Europe’s ability to produce power from wind grew by up to 25% over the course of 2017, taking total capacity to 15.8 gigawatts, a clear record for production.
As well as an increasing quantity of turbines operational, individual units have become both larger and more efficient, further increasing capacity. 13 new offshore windfarms were connected to the grid, with more under construction and scheduled to start producing power in 2018.
Technical records were also broken, including: the installation of the first large-capacity floating windfarm( Hywind 2) off the coast of Aberdeenshire in Scotland, the first French offshore turbines, and the first ice-resistance windfarm in Finland.
The UK’s contribution to these statistics has been highlighted, with 53% of capacity installed in British waters. Regarding the internal market, 5.3% of UK energy was produced by offshore wind generation, up from 4.8% in 2016 and a new record. 2016/17 was a record-breaking year in general for British energy production, with wind power overtaking coal for the first time. Overall wind generation (so including onshore farms) increased by 31% in 2017 to a total overall production capacity of 49 terawatt hours. Wind produced more power than coal for 302 days in 2017.
Offshore wind power could also be a potentially lucrative market for the UK government, with companies expected to sell energy to the National Grid at lower prices than nuclear-generated power, currently pinned at the £92.50 per megawatt hour figure agreed for when Hinkley Point C starts producing viable electricity. Just as 53% of European capacity was installed in the UK, a similar percentage of EU financial investment was directed to British projects.

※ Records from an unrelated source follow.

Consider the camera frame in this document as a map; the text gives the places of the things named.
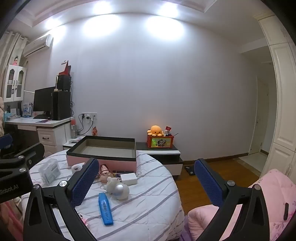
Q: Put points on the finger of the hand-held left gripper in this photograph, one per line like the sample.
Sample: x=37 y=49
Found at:
x=5 y=141
x=32 y=153

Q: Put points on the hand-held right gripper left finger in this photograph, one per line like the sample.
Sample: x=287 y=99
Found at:
x=85 y=183

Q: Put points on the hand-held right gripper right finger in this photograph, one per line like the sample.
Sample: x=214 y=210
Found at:
x=208 y=183

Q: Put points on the white plastic gadget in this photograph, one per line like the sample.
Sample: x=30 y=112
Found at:
x=77 y=168

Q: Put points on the pink doll figure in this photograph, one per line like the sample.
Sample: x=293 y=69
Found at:
x=106 y=176

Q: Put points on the clear plastic floss box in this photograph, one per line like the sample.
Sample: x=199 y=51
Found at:
x=49 y=171

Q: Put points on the blue highlighter pen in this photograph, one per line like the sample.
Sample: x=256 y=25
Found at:
x=106 y=208

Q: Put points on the white bear toy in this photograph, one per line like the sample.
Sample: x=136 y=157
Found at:
x=118 y=188

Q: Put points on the pink storage box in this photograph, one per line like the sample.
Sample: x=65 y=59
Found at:
x=115 y=165

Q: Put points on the white square box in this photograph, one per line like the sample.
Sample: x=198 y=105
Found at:
x=128 y=179

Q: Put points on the black floor scale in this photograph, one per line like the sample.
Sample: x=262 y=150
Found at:
x=189 y=170

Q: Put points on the white desk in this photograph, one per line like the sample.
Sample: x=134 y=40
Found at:
x=48 y=136

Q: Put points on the pink puffer jacket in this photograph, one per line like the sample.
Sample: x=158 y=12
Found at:
x=1 y=115

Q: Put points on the blue and white box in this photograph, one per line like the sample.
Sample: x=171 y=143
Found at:
x=27 y=111

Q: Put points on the grey bottle with red cap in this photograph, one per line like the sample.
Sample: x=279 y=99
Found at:
x=73 y=129

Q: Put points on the small red bag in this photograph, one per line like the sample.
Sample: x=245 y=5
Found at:
x=95 y=131

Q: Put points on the black and white low cabinet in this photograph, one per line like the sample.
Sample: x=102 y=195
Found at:
x=161 y=157

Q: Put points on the black computer monitor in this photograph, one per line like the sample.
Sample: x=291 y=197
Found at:
x=44 y=99

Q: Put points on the black computer tower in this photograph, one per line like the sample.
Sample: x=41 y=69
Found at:
x=61 y=105

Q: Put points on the white glass-door cabinet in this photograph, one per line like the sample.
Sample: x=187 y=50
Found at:
x=15 y=83

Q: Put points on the pink quilt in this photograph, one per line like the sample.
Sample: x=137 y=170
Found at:
x=268 y=183

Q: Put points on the orange printed toy box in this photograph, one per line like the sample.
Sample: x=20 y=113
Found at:
x=160 y=141

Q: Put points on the red and white packet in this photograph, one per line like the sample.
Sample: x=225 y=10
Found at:
x=168 y=129

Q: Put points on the orange octopus plush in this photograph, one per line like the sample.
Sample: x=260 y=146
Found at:
x=155 y=130

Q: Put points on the black speaker box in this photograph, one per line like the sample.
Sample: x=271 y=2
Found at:
x=64 y=83

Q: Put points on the small pink doll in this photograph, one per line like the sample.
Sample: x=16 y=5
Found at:
x=15 y=60

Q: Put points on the white door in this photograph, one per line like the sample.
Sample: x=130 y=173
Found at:
x=260 y=115

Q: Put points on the beige curtain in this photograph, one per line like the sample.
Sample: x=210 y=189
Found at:
x=9 y=51

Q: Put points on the red paper bag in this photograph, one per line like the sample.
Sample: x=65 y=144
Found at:
x=64 y=68

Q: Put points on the white air conditioner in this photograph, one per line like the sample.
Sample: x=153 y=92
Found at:
x=37 y=45

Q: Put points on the white wardrobe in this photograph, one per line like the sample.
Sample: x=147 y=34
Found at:
x=283 y=92

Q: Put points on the white wall outlet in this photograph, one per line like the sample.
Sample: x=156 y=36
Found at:
x=90 y=115

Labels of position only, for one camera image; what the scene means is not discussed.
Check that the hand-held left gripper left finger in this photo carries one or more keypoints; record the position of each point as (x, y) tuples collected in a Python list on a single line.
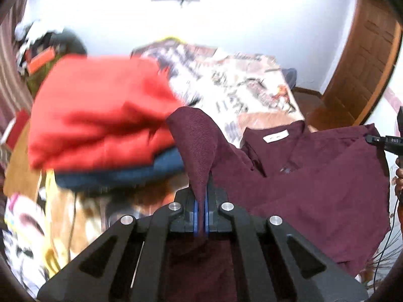
[(195, 220)]

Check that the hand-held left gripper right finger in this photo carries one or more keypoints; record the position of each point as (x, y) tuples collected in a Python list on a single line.
[(207, 220)]

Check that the maroon button-up shirt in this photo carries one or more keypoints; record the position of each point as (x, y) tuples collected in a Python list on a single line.
[(299, 195)]

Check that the person's right hand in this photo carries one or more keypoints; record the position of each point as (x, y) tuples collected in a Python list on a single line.
[(400, 179)]

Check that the navy folded garment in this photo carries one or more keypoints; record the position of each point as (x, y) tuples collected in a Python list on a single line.
[(132, 173)]

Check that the wooden door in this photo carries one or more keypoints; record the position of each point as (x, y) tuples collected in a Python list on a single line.
[(362, 63)]

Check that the grey backpack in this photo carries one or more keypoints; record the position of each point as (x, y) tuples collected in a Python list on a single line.
[(290, 77)]

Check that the newspaper printed blanket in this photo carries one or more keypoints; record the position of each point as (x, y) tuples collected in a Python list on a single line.
[(236, 81)]

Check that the red folded garment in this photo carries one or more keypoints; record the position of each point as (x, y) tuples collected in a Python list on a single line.
[(104, 110)]

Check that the yellow cloth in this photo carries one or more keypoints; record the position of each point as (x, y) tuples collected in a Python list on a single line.
[(50, 195)]

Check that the white pink printed cloth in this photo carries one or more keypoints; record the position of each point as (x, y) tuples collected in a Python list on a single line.
[(22, 242)]

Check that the brown cardboard box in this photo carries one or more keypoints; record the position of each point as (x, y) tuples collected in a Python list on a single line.
[(23, 170)]

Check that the yellow curved object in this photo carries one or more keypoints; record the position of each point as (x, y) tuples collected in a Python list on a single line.
[(171, 39)]

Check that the red box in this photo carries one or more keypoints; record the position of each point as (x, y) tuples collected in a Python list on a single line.
[(15, 129)]

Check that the orange box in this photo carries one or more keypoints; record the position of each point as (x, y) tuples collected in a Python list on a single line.
[(41, 60)]

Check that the pile of clutter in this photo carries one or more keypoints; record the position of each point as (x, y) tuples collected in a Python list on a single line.
[(59, 41)]

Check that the striped brown curtain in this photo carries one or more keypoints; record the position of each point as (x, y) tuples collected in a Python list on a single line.
[(11, 69)]

A report by WindEurope highlighted five key statistics that indicate the changing face of wind power generation:
- 1 Gigawatts of capacity installed, double the figure from 2016, and record year for Europe.
- 25% increase of overall capacity to 15.8 Gigawatts, over 94 windfarms and a total of 4,149 turbines.
- 23% increase in average production by individual turbines, increasing to 5.9 Megawatts.
- €5bn investment in offshore wind power in Germany and the UK alone.
- €2bn in non-recourse debt extended by lenders to corporations in order to finance offshore windfarms.
Giles Dickson, CEO of WindEurope, stated that the “25% increase in one year is spectacular. Offshore wind is now a mainstream part of the power system.” He noted that rising capacity and production efficiency was being met by falling costs, indicating that it was an attractive market for investors as well as reducing environmental impact.
2018 is forecast to break further records, especially as a number of windfarms in UK waters were not completed to schedule and thus should start producing energy for the National Grid this year. The UK is expected to continue to produce the most power from offshore energy as far as the longest-term estimates of 2030. Germany, the Netherlands, and France are predicted to produce the next highest capacity figures.